She laughed and shook her head, eyeing him as if she couldn’t believe him. “You haven’t changed a bit. You still think everything is about you.”

“Damn it, Anna, you’re wrong. I’m concerned as hell for you. You have no idea what you’re up against. I can just imagine what my men are going to think of a paramedic on the team—let alone a woman—let alone you, my ex-fiancée.” He tried to imagine this being any worse and couldn’t.

“You are underestimating your men,” Anna said coolly. “In my experience, the men follow the lead of their commander.”

He laughed. She’d just put it all on him. Anna had always been good at turning the tables on him. He glared at her, wanting desperately to take her in his arms and to kiss some sense into her. If only his love for her was enough that he could talk her out of this.

But it hadn’t been enough five years ago and it sure as hell meant nothing to her now.

“So, is there a man in your life?” he heard himself ask, and mentally kicked himself.

“I think we should keep our personal lives out of the office,” she said.

He wanted to laugh again. “Is that a yes or a no?”

“I’ve been busy the last five years. I really haven’t had time to—” She seemed to catch herself. “What about you?”

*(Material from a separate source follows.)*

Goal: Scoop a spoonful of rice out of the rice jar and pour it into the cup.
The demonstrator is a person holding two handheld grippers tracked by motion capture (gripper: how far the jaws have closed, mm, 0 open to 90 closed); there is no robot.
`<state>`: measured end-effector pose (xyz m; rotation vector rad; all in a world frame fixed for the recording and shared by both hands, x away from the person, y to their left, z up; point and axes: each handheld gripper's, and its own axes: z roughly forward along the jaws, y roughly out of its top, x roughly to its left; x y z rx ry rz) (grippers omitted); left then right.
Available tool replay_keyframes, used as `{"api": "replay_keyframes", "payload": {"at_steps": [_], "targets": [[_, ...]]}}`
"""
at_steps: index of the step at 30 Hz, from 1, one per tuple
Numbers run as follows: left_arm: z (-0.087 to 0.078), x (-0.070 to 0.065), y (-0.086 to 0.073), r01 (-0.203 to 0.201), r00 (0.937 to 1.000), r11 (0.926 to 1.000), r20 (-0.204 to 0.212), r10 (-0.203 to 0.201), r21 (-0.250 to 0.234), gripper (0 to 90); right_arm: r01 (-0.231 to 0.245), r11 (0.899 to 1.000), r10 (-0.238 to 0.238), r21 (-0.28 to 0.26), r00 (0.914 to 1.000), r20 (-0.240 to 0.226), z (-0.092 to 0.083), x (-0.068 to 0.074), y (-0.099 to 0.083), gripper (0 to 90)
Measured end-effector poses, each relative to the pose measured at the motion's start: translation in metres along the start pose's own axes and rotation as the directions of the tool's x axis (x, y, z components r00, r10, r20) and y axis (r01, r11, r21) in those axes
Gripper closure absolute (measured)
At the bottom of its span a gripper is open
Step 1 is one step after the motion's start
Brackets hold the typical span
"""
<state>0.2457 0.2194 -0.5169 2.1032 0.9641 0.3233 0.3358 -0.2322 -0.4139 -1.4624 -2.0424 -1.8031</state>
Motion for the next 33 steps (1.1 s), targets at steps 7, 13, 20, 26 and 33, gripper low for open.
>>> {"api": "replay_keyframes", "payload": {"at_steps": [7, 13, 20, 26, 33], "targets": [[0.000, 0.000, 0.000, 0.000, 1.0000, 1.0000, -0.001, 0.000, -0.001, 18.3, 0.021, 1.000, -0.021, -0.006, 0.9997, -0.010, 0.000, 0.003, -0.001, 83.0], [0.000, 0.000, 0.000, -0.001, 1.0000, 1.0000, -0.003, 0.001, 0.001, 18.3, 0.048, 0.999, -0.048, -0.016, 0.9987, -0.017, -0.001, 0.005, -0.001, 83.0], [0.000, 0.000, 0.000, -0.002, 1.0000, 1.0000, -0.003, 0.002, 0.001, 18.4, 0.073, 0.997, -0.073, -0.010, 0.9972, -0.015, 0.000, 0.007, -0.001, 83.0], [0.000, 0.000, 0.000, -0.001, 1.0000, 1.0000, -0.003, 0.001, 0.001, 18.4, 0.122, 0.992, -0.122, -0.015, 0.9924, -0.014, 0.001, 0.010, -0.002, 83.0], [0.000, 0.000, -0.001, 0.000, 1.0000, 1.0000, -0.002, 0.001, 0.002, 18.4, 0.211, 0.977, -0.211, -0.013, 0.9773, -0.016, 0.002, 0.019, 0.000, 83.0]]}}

He raised an eyebrow. Did she really care one way or the other? “I guess we’ve both been too busy.” He looked into her eyes, searching for just a little of what they’d once had together.

She was the first to drag her gaze away. She brushed a hand through her hair. He couldn’t help but remember how her hair had felt in his fingers. He wondered if it would feel the same.

He turned away, unable to look at her as he found himself drowning in memories of the two of them together, laughing late at night, walking the beach as the sun rose over the city, talking for hours on the phone, making love—oh, lordie, yes, making wonderful, passionate love.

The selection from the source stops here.